In a modern professional sport it is common for team managers to make game-related decisions based on statistics instead of personal impression. That is even more common for games that feature repetitive actions and the same player's dispositions many times per game, and each team is expected to score tens of times. Basketball is such a game and this task is about popular plus-minus statistics for individual players.

Each team has ten players for a game. At every moment of time each team has exactly five players on the court and five players in reserve. For the purpose of this problem we consider that substitutions are unlimited and can take place at any moment of time.

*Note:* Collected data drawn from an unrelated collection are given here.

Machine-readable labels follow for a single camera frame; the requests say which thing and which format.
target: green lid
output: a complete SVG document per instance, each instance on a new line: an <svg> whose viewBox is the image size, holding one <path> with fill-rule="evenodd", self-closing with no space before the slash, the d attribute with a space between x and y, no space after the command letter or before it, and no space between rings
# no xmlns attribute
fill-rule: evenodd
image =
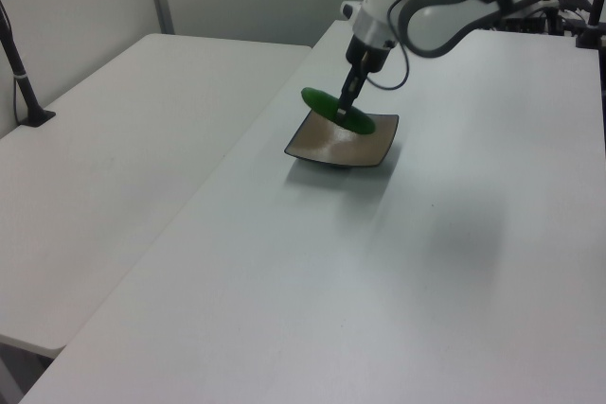
<svg viewBox="0 0 606 404"><path fill-rule="evenodd" d="M333 97L321 90L306 87L301 91L303 101L316 114L322 115L327 120L336 123L341 128L356 132L358 134L372 134L375 132L375 122L357 108L351 107L342 123L337 123L338 98Z"/></svg>

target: black cable
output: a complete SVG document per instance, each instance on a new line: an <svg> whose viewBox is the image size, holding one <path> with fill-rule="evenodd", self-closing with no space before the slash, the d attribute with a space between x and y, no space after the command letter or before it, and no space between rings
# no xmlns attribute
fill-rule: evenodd
<svg viewBox="0 0 606 404"><path fill-rule="evenodd" d="M398 34L398 31L396 30L396 27L394 26L394 23L391 19L391 13L393 12L394 8L402 1L403 0L396 0L393 4L391 4L389 9L387 10L387 23L389 25L389 29L391 30L391 33L394 34L394 37L398 41L401 52L404 55L404 60L406 61L406 74L404 75L404 79L398 85L394 85L393 87L387 87L387 86L384 86L384 85L381 85L381 84L375 82L374 80L372 80L371 78L366 76L366 80L368 82L370 82L371 85L373 85L374 87L376 87L378 89L385 90L385 91L394 91L394 90L400 89L408 81L408 77L410 76L410 60L408 59L408 53L406 52L406 48L404 47L404 44L401 42L400 35Z"/></svg>
<svg viewBox="0 0 606 404"><path fill-rule="evenodd" d="M531 11L529 14L527 14L526 16L524 16L522 19L527 19L530 16L532 16L533 14L537 14L537 13L545 13L546 11L549 11L550 9L553 9L553 7L540 7L539 9L535 9L534 11Z"/></svg>
<svg viewBox="0 0 606 404"><path fill-rule="evenodd" d="M12 33L12 24L10 23L9 14L5 10L2 0L0 0L0 13L2 14L2 20L7 22L9 32ZM14 76L12 78L12 113L15 116L15 123L17 126L21 125L19 116L17 115L17 78Z"/></svg>
<svg viewBox="0 0 606 404"><path fill-rule="evenodd" d="M17 126L21 125L19 116L17 115L17 78L12 79L12 113L15 116Z"/></svg>
<svg viewBox="0 0 606 404"><path fill-rule="evenodd" d="M5 19L7 20L7 25L9 26L9 30L12 32L12 24L10 23L10 18L9 18L9 14L7 13L7 11L4 9L4 4L2 3L2 1L0 0L0 12L2 12L2 15L5 17Z"/></svg>

Moreover, there are no restrictions on the number of substitutions for each particular player.

At the beginning of the game the individual score of each player is $$$0$$$. Every time some team scores $$$x$$$ points ($$$x = 1$$$, $$$x = 2$$$ and $$$x = 3$$$ are the options), the individual score of each player of this team who is currently on the court is increased by $$$x$$$. For the opposing team, the individual score of each player who is on the court is reduced by $$$x$$$. Individual score can become negative. No score changes take place for the players of both teams who are currently in reserve.

You are given the protocol of the game that has information about the players on the court at the beginning of the game, substitutions and scoring events.

Your task is to compute the individual scores of the plus-minus statistics for all players that appeared on the court at least once.